PDoS attack could impair flash firmware updates
A Hewlett-Packard researcher is scheduled to demonstrate how network-enabled systems firmware is susceptible to a so-called permanent denial-of-service (PDoS) at the EUSecWest security conference in London this week.The researcher, Rich Smith, head of research for offensive technologies and threats at HP Systems Security Lab, will also a show off a "fuzzing" tool he developed that can be used to initiate a PDoS attack and detect PDoS vulnerabilities in firmware systems.
Unlike the more widely known distributed denial-of-service (DDoS) attack, which disrupts service to a website or is used to deliver malware, PDoS sabotages hardware. The damage it inflicts on a system often requires replacing or reinstalling of the hardware.
Because of the hardware damage it can cause, a PDoS attack could be costly for the victim. Moreover, a PDoS attack costs considerably less to inflict than a DDoS attack, which requires an attacker to either invest in developing a botnet or renting an existing one from a third party.
With his PhlashDance fuzzing tool, Smith can inspect binaries in firmware and the firmware's “update application” protocol, and then cause a PDoS. The tool also uncovers PDoS vulnerabilities in multiple embedded systems.
One of the inherent problems with embedded devices is their hidden nature; although they're seldom patched or audited, they can contain application-level vulnerabilities that open back doors to attackers. Another issue is that remote firmware updates aren't usually secured, instead taking place by default.
Misusing firmware update schemes with what Smith calls a "phlashing attack" -- Smith's term for a remote PDoS attack on firmware -- is a one-time thing. But once the firmware is damaged, the attacker doesn't have to commit additional resources against the embedded device for the PDoS to continue.
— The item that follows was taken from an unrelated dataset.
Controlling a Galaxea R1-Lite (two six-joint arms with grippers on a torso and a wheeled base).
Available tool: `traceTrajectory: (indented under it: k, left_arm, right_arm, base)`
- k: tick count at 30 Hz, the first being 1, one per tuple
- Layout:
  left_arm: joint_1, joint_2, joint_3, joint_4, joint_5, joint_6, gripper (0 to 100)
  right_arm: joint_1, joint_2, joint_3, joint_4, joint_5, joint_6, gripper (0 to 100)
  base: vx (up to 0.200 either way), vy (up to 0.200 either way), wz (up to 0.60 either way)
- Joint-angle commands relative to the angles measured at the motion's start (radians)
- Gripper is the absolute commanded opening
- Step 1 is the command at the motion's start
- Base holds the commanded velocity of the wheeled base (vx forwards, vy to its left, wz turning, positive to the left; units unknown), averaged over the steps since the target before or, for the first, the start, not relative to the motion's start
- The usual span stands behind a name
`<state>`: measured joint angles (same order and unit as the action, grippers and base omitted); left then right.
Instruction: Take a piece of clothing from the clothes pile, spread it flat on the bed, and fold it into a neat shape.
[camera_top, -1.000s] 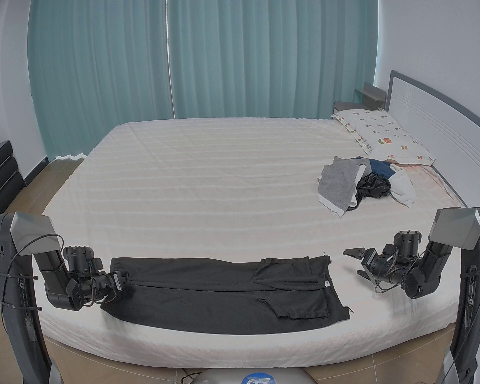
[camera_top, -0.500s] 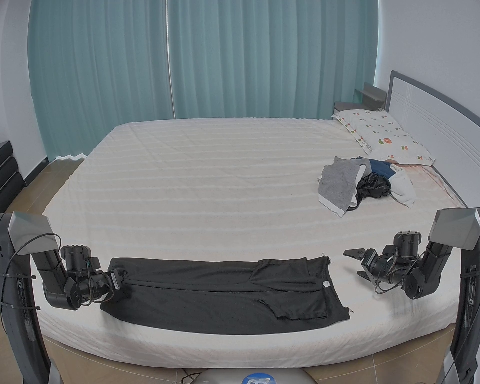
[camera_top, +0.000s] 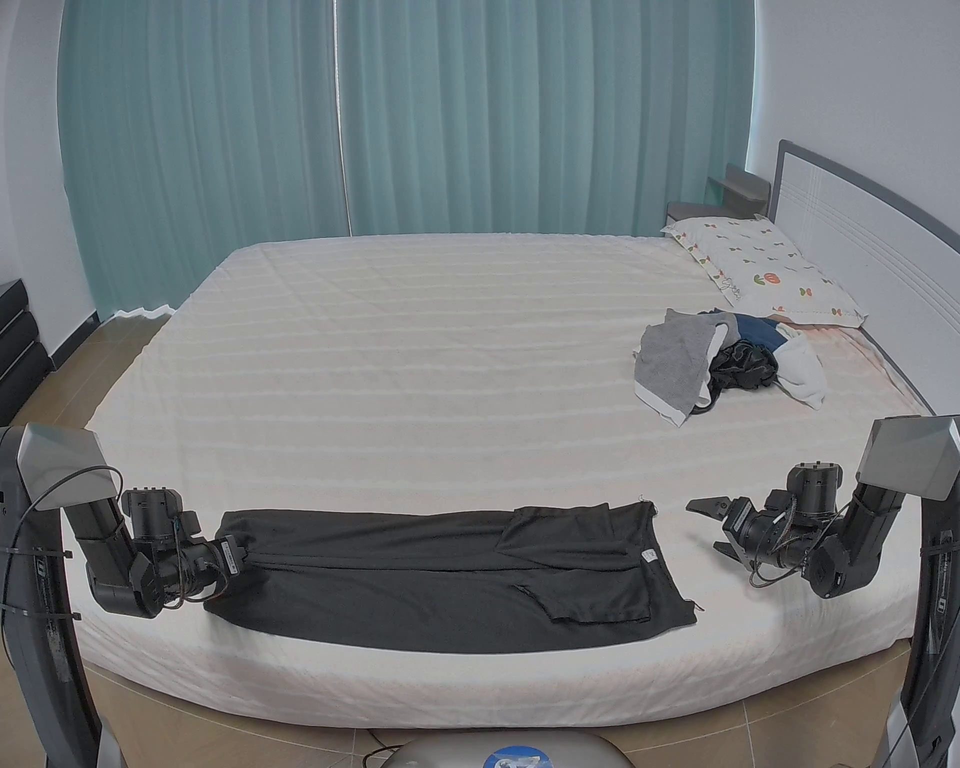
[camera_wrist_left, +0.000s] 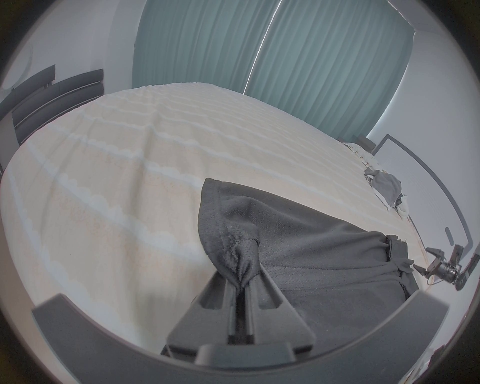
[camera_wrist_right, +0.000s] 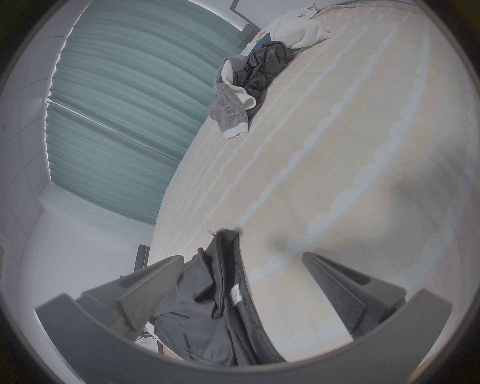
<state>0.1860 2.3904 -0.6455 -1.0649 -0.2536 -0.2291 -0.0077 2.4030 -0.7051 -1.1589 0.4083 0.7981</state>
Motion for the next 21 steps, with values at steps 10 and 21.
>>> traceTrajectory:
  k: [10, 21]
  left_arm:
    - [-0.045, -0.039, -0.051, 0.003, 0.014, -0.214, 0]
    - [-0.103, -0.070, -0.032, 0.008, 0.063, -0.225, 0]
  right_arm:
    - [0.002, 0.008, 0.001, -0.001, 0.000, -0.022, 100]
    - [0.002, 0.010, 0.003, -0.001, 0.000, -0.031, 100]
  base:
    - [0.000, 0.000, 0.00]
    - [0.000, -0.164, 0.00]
There's no indication that anyone has actually launched a real-world phlashing PDOS attack. Enterprises can take steps to protect themselves, however.
One is to ensure that flash update schemes require an authentication, so only permitted personnel can perform a flash upgrade to an embedded system's firmware. And developers of flash update procedures should be aware of these types of malicious attacks that can damage their systems when they design their products.